WORK TO COMPLETE: Write out every line from the listing below where the string "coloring" is found.
━━ PROVIDED DATA ━━
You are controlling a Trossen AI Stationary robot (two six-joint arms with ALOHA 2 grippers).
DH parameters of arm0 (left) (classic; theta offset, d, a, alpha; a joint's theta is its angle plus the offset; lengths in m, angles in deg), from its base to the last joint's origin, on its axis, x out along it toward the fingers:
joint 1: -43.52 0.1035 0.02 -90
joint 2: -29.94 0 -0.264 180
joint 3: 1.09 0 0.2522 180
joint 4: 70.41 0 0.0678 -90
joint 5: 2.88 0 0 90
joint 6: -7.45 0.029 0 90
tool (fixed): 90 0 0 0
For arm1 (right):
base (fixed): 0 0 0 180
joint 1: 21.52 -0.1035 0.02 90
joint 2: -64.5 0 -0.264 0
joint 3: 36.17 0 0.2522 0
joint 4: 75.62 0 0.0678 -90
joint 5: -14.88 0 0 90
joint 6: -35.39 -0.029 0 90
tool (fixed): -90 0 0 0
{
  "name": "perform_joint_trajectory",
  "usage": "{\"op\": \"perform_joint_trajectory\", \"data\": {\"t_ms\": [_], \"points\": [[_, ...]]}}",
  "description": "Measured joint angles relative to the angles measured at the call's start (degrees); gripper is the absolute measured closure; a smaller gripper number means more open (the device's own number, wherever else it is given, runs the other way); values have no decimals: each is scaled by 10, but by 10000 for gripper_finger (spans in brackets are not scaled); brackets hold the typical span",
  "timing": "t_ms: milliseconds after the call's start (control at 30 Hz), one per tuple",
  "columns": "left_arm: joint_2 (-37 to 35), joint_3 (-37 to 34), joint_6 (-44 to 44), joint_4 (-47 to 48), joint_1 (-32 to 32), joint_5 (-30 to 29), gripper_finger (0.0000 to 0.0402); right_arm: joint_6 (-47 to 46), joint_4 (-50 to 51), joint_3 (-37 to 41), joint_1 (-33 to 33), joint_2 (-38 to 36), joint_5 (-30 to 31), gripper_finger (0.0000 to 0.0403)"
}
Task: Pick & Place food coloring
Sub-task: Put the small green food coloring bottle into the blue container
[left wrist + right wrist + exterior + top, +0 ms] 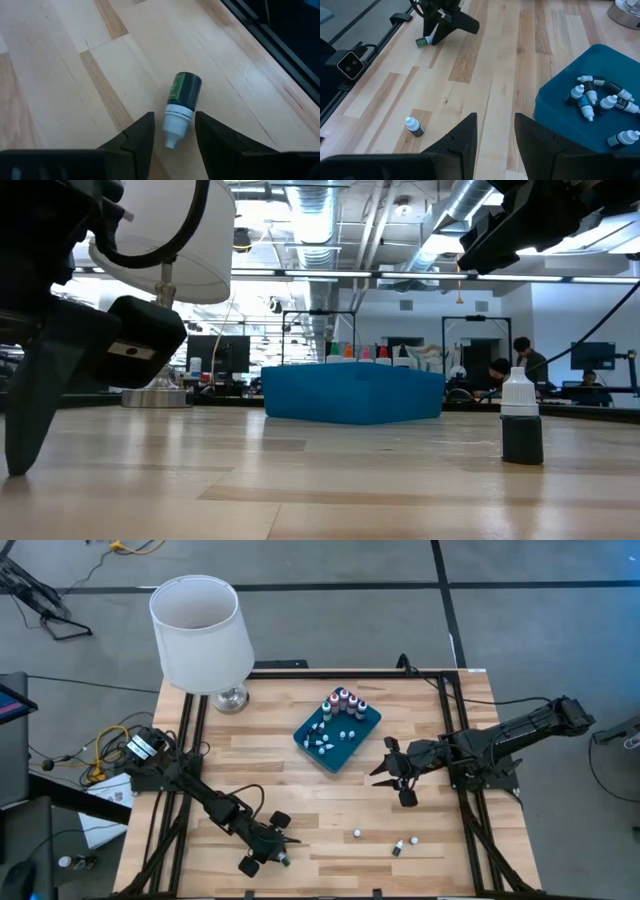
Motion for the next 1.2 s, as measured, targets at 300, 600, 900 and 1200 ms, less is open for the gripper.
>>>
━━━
RESPONSE TO THIS TASK:
Task: Pick & Place food coloring
Sub-task: Put the small green food coloring bottle into the blue container

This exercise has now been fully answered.